- _Task item_: An exact transcript is needed of the material below, beginning at the line that contains "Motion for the" and continuing through its last line; nothing else should appear.

+++

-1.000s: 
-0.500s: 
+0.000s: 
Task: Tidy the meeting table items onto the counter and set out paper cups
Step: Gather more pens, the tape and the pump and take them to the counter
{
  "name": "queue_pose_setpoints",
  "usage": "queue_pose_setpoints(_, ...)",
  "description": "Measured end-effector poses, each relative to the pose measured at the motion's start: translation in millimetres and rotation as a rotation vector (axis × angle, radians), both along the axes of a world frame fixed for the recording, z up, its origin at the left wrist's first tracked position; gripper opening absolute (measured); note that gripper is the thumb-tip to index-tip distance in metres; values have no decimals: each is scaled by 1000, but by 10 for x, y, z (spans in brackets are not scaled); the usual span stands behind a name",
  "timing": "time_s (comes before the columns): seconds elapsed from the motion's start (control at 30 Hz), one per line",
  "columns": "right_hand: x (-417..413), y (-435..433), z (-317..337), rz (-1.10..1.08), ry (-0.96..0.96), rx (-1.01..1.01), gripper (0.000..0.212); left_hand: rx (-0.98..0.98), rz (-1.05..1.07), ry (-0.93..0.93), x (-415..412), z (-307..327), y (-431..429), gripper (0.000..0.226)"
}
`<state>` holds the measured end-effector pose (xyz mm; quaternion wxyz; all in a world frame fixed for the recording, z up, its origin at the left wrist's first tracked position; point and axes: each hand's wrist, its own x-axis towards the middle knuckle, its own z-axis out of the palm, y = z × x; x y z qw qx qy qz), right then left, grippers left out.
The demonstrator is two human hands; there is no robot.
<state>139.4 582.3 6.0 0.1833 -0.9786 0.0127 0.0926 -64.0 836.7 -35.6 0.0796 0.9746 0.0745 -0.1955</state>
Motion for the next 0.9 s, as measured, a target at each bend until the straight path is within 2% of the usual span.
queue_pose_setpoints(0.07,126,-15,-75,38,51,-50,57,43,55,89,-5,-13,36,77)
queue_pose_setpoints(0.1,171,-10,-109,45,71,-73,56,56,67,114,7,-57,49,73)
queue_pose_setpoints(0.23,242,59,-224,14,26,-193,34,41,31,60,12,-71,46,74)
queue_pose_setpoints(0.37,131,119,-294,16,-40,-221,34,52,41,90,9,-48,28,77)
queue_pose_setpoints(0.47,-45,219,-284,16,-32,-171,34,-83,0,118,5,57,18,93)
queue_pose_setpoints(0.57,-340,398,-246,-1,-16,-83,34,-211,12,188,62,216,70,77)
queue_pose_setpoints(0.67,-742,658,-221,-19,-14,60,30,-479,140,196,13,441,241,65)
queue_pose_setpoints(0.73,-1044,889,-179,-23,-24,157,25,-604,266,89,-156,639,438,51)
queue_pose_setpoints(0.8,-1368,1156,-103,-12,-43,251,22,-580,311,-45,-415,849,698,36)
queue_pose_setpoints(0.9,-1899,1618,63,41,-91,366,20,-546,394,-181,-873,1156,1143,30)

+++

- _Reply_:
Motion for the next 0.9 s, as measured, a target at each bend until the straight path is within 2% of the usual span.
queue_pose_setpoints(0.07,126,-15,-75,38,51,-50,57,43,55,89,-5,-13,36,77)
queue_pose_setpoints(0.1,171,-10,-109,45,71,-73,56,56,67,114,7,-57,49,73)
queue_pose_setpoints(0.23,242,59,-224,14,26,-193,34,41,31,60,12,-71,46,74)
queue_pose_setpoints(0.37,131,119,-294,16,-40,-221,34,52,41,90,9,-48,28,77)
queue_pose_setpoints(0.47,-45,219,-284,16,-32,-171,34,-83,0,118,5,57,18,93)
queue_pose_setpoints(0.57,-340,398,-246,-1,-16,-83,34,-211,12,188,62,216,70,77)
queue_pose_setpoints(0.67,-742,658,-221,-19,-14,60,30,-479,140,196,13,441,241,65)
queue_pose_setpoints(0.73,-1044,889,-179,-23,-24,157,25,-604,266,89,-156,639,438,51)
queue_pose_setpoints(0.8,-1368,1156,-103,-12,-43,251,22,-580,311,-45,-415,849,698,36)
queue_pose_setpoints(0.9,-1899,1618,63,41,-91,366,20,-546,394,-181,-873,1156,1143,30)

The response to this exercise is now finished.